== EXERCISE DETAILS ==
A complete answer includes every line below with the word "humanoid".

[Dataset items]
▬▬▬▬▬▬▬▬▬▬

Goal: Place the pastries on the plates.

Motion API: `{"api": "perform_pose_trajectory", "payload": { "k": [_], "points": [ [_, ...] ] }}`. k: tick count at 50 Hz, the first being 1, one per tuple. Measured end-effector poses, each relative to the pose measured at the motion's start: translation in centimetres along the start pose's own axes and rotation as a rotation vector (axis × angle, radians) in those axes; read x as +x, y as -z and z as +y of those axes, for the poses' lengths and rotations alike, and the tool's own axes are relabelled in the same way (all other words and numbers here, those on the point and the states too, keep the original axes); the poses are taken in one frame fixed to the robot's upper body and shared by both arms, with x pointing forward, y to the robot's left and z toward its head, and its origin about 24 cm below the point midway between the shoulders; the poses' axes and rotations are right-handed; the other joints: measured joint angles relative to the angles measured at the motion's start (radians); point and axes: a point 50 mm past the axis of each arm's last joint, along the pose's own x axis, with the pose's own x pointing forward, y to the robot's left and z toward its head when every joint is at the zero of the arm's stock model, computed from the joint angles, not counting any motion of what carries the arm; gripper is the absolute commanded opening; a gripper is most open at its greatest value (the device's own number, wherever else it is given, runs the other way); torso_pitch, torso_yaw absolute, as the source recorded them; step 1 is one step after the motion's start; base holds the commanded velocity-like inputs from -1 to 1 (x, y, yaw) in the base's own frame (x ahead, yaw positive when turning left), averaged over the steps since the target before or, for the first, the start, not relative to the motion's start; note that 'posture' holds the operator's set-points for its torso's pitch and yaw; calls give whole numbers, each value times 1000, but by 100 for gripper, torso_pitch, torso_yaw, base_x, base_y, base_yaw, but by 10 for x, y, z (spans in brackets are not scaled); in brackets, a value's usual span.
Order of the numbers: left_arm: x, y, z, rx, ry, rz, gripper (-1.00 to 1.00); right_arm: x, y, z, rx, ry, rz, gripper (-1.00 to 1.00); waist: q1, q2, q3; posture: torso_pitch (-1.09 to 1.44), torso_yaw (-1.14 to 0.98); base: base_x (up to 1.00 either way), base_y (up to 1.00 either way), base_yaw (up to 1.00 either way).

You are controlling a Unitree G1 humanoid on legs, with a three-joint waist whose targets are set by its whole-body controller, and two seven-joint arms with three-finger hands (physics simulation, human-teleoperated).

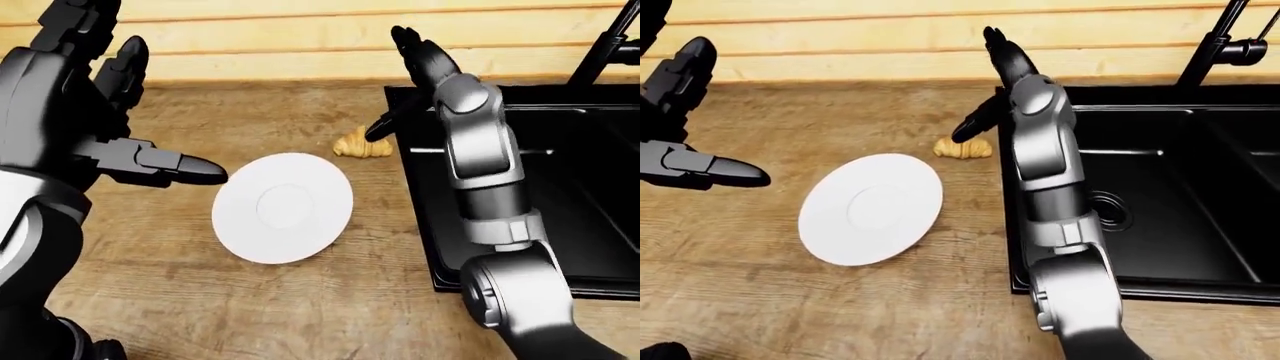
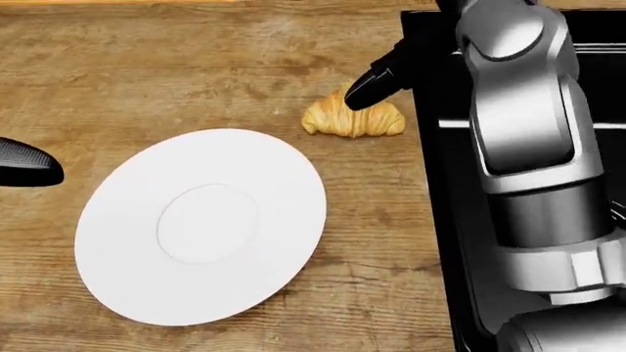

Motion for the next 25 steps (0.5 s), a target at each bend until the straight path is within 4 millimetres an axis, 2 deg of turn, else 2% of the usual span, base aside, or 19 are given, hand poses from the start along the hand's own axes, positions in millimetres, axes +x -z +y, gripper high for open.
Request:
{"api": "perform_pose_trajectory", "payload": {
  "k": [5, 11, 17, 25],
  "points": [
    [-1, 0, 1, 0, 2, -1, 100, 8, 3, 12, -83, -46, 11, 100, 0, 4, 1, 0, 0, 0, 0, 0],
    [-2, -1, 6, 0, -14, 0, 100, 13, 0, 11, -155, -48, 19, 100, -1, 5, 3, 0, 0, 0, 0, 0],
    [-2, -1, 5, 8, -1, 0, 100, 20, 3, 18, -223, -56, 34, 100, -2, 6, 0, 0, 0, 0, 0, 0],
    [-3, 2, 4, 9, 3, 7, 100, 26, 17, 39, -296, -109, 63, 100, -2, 11, 1, 0, 0, 0, 0, 0]
  ]
}}
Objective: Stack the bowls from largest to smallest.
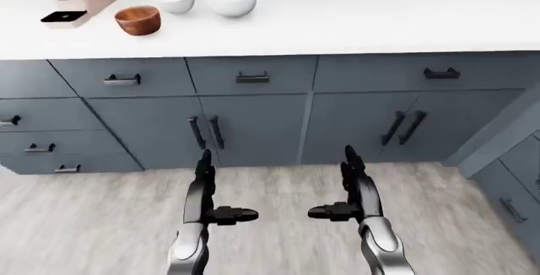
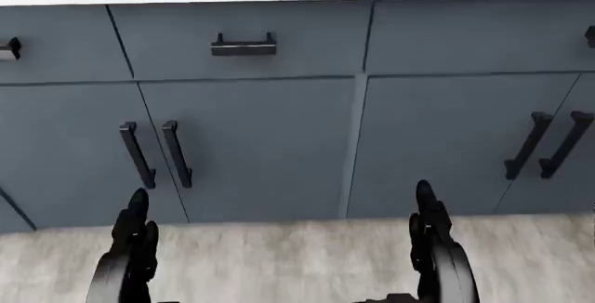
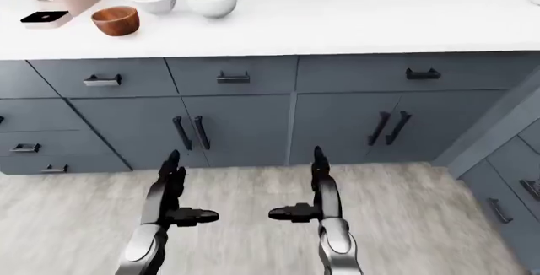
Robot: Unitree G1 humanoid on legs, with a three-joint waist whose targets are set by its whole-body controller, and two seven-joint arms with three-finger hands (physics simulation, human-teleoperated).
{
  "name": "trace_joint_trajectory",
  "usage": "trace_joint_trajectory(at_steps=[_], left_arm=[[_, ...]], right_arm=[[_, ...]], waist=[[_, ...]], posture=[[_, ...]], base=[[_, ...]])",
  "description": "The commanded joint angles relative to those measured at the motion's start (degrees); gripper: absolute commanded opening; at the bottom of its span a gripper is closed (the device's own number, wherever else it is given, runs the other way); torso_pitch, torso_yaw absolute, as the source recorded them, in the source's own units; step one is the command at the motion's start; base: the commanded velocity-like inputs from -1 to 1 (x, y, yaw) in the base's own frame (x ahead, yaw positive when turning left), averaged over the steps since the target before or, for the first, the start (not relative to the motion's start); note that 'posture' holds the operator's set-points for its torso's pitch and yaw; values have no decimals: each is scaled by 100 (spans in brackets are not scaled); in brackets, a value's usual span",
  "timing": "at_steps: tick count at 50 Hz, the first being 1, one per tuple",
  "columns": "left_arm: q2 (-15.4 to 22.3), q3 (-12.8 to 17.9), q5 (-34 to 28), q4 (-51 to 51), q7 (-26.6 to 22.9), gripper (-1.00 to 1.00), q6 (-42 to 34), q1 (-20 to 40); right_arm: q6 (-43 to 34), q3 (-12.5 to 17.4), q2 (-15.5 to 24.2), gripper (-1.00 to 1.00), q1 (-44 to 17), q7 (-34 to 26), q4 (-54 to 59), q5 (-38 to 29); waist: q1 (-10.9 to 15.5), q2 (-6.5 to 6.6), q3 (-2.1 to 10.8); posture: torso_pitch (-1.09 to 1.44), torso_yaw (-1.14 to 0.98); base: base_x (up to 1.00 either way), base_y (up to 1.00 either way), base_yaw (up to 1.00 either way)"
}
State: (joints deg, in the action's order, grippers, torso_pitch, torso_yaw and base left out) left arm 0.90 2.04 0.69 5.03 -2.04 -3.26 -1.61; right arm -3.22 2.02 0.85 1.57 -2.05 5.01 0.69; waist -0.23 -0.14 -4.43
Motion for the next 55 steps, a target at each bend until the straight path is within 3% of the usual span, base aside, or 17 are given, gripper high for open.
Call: trace_joint_trajectory(at_steps=[1, 3, 4, 5, 7, 8, 20, 24, 27, 29, 32, 40, 44, 48, 50, 51, 55], left_arm=[[37, 14, 51, -460, -50, 100, 281, 247], [36, 22, 54, -460, -48, 100, 272, 271], [36, 17, 45, -466, -47, 100, 269, 274], [34, 13, 37, -478, -44, 100, 259, 275], [36, 7, 23, -520, -43, 100, 233, 274], [38, 6, 17, -542, -47, 100, 226, 269], [112, 84, 68, -2182, -120, 100, -1158, 463], [168, 160, 93, -3229, -134, 100, -2097, 597], [162, 177, 85, -3471, -167, 100, -2228, 546], [165, 213, 109, -3623, -191, 100, -2333, 524], [181, 276, 132, -3642, -200, 100, -2357, 555], [266, 426, 204, -4012, -218, 100, -2780, 723], [304, 468, 231, -4129, -223, 100, -2920, 792], [334, 509, 264, -4294, -219, 100, -3103, 868], [350, 525, 269, -4331, -220, 100, -3157, 903], [364, 544, 275, -4316, -224, 100, -3160, 934], [400, 570, 291, -4439, -215, 100, -3333, 1029]], right_arm=[[244, -26, 9, 100, -141, 1, -594, 6], [288, -39, 3, 100, -152, -5, -550, -6], [335, -43, 0, 100, -169, -9, -488, -10], [362, -46, -3, 100, -187, -12, -443, -7], [378, -54, -9, 100, -186, -12, -441, -5], [376, -54, -6, 100, -186, -15, -453, -2], [-500, -52, 30, 100, -295, -8, -1448, -4], [-1225, 24, 32, 100, -332, -162, -2352, 363], [-1593, 79, 22, 100, -334, -296, -2702, 755], [-1652, 47, 38, 100, -350, -308, -2828, 791], [-1885, 0, 62, 100, -421, -303, -3105, 796], [-2204, 36, 94, 100, -619, -258, -3352, 765], [-2401, 34, 107, 100, -718, -237, -3534, 765], [-2556, 16, 118, 100, -791, -233, -3672, 733], [-2568, 10, 126, 100, -792, -233, -3686, 688], [-2585, 14, 133, 100, -806, -218, -3699, 648], [-2727, 28, 143, 100, -880, -207, -3844, 599]], waist=[[-12, -45, 5], [37, -5, 354], [36, -9, 299], [32, -34, 94], [30, -42, 399], [34, -41, 434], [45, -16, 506], [49, -10, 541], [58, 22, 612], [121, 23, 469], [143, -10, 387], [384, -19, 310], [376, -231, 194], [342, -256, 200], [148, -179, 315], [282, -384, 308], [159, -221, 138]], posture=[[0, 0], [0, 0], [0, 0], [0, 0], [0, 0], [0, 0], [0, 0], [0, 0], [0, 0], [0, 0], [0, 0], [0, 0], [0, 0], [0, 0], [0, 0], [0, 0], [0, 0]], base=[[0, 0, 0], [0, 0, 0], [0, 0, 0], [0, 0, 0], [0, 0, 0], [0, 0, 0], [0, 0, 0], [0, 0, 0], [0, 0, 3], [0, 0, 58], [0, 0, 96], [0, 0, 100], [0, 0, 100], [4, 0, 100], [10, 42, 50], [21, 77, 0], [54, 74, 0]])
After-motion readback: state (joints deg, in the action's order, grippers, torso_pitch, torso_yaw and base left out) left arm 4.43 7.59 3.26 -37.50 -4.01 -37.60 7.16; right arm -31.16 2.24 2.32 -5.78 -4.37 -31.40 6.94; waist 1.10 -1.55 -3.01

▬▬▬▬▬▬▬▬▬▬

== WRITTEN ANSWER ==
You are controlling a Unitree G1 humanoid on legs, with a three-joint waist whose targets are set by its whole-body controller, and two seven-joint arms with three-finger hands (physics simulation, human-teleoperated).
Robot: Unitree G1 humanoid on legs, with a three-joint waist whose targets are set by its whole-body controller, and two seven-joint arms with three-finger hands (physics simulation, human-teleoperated).

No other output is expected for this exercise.